Problem to solve
Your output should match the listing below word for word, without any images.

Data listing below:

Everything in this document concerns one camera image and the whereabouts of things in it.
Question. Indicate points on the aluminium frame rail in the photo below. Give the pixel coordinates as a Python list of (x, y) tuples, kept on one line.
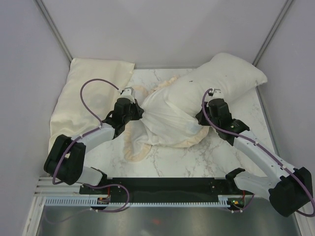
[(49, 186)]

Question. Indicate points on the white ruffled pillowcase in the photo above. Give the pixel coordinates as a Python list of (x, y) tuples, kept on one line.
[(163, 124)]

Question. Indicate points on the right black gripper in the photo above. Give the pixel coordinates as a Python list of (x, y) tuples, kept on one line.
[(201, 117)]

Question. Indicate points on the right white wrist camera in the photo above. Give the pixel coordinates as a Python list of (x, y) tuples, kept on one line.
[(215, 93)]

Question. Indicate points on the shiny metal sheet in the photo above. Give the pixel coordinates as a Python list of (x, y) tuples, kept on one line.
[(258, 220)]

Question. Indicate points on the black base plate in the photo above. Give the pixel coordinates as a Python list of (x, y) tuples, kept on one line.
[(175, 188)]

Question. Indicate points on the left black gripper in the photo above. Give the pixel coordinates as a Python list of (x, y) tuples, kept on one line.
[(138, 111)]

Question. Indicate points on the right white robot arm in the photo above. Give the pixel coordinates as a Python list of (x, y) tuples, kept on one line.
[(285, 201)]

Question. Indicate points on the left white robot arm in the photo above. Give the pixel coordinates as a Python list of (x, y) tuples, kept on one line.
[(65, 161)]

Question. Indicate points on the cream yellow pillow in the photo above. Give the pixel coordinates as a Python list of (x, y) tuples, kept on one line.
[(90, 92)]

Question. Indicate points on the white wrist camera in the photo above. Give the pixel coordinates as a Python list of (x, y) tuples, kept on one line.
[(215, 93), (128, 93)]

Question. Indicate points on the right aluminium corner post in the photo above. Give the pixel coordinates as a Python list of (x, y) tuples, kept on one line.
[(273, 30)]

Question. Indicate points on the white slotted cable duct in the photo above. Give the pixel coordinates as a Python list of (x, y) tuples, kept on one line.
[(220, 201)]

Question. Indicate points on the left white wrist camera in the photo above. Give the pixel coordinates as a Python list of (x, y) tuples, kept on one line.
[(128, 93)]

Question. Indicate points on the aluminium corner post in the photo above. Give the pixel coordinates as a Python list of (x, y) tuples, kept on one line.
[(53, 28), (273, 30)]

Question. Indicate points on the white pillow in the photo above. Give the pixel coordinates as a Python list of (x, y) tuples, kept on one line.
[(232, 75)]

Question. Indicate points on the left aluminium corner post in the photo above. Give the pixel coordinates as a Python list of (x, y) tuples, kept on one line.
[(53, 28)]

End of Data listing.

Expected output
Everything in this document concerns one camera image and the whereabouts of things in it.
Question. Indicate points on the aluminium frame rail in the photo below. Give the pixel coordinates as a Python list of (x, y) tuples, kept on one line.
[(49, 186)]

Question. Indicate points on the white ruffled pillowcase in the photo above. Give the pixel coordinates as a Python list of (x, y) tuples, kept on one line.
[(163, 124)]

Question. Indicate points on the right black gripper in the photo above. Give the pixel coordinates as a Python list of (x, y) tuples, kept on one line.
[(201, 117)]

Question. Indicate points on the right white wrist camera in the photo above. Give the pixel coordinates as a Python list of (x, y) tuples, kept on one line.
[(215, 93)]

Question. Indicate points on the shiny metal sheet in the photo above. Give the pixel coordinates as a Python list of (x, y) tuples, kept on one line.
[(258, 220)]

Question. Indicate points on the black base plate in the photo above. Give the pixel coordinates as a Python list of (x, y) tuples, kept on one line.
[(175, 188)]

Question. Indicate points on the left black gripper in the photo above. Give the pixel coordinates as a Python list of (x, y) tuples, kept on one line.
[(138, 111)]

Question. Indicate points on the right white robot arm in the photo above. Give the pixel coordinates as a Python list of (x, y) tuples, kept on one line.
[(285, 201)]

Question. Indicate points on the left white robot arm in the photo above. Give the pixel coordinates as a Python list of (x, y) tuples, kept on one line.
[(65, 161)]

Question. Indicate points on the cream yellow pillow in the photo above. Give the pixel coordinates as a Python list of (x, y) tuples, kept on one line.
[(90, 92)]

Question. Indicate points on the white wrist camera in the photo above. Give the pixel coordinates as a Python list of (x, y) tuples, kept on one line.
[(215, 93), (128, 93)]

Question. Indicate points on the right aluminium corner post in the photo above. Give the pixel coordinates as a Python list of (x, y) tuples, kept on one line.
[(273, 30)]

Question. Indicate points on the white slotted cable duct in the photo above. Give the pixel coordinates as a Python list of (x, y) tuples, kept on one line.
[(220, 201)]

Question. Indicate points on the left white wrist camera in the photo above. Give the pixel coordinates as a Python list of (x, y) tuples, kept on one line.
[(128, 93)]

Question. Indicate points on the aluminium corner post in the photo above. Give the pixel coordinates as a Python list of (x, y) tuples, kept on one line.
[(53, 28), (273, 30)]

Question. Indicate points on the white pillow in the photo above. Give the pixel coordinates as a Python list of (x, y) tuples, kept on one line.
[(232, 75)]

Question. Indicate points on the left aluminium corner post in the photo above. Give the pixel coordinates as a Python list of (x, y) tuples, kept on one line.
[(53, 28)]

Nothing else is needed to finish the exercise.